*** Begin section ***

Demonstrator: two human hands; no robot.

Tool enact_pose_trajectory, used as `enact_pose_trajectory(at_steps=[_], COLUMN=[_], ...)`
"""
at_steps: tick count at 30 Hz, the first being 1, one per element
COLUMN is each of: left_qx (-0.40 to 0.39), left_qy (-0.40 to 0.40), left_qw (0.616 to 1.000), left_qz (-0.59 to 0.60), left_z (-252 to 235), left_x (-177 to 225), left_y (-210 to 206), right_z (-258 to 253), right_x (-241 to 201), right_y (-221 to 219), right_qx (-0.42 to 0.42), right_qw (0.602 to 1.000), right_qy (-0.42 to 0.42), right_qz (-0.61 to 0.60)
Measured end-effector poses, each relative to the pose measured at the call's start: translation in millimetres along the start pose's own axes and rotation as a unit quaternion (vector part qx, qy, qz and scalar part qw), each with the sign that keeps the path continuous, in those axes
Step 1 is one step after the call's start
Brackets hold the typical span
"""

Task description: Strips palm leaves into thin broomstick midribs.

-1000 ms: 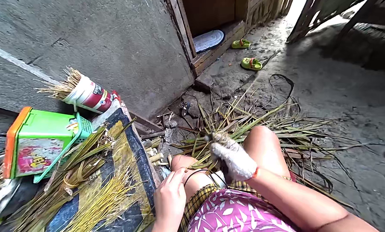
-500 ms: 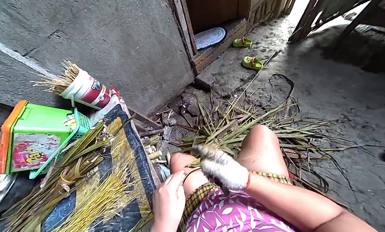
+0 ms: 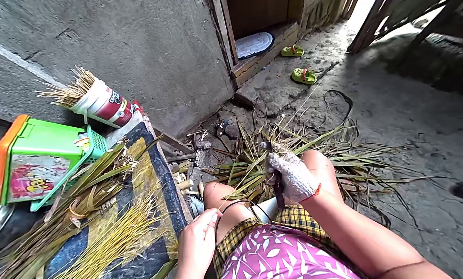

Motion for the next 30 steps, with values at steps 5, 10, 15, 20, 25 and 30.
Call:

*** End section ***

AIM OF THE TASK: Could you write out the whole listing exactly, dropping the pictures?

SOLUTION FOR THIS TASK:
Demonstrator: two human hands; no robot.

Tool enact_pose_trajectory, used as `enact_pose_trajectory(at_steps=[_], COLUMN=[_], ...)`
"""
at_steps: tick count at 30 Hz, the first being 1, one per element
COLUMN is each of: left_qx (-0.40 to 0.39), left_qy (-0.40 to 0.40), left_qw (0.616 to 1.000), left_qz (-0.59 to 0.60), left_z (-252 to 235), left_x (-177 to 225), left_y (-210 to 206), right_z (-258 to 253), right_x (-241 to 201), right_y (-221 to 219), right_qx (-0.42 to 0.42), right_qw (0.602 to 1.000), right_qy (-0.42 to 0.42), right_qz (-0.61 to 0.60)
Measured end-effector poses, each relative to the pose measured at the call's start: translation in millimetres along the start pose's own axes and rotation as a unit quaternion (vector part qx, qy, qz and scalar part qw), each with the sign that keeps the path continuous, in those axes
Step 1 is one step after the call's start
Brackets hold the typical span
"""

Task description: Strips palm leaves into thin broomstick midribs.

-1000 ms: 
-500 ms: 
+0 ms: 

Motion for the next 30 steps, with values at steps 5, 10, 15, 20, 25 and 30.
Call:

This answer is complete.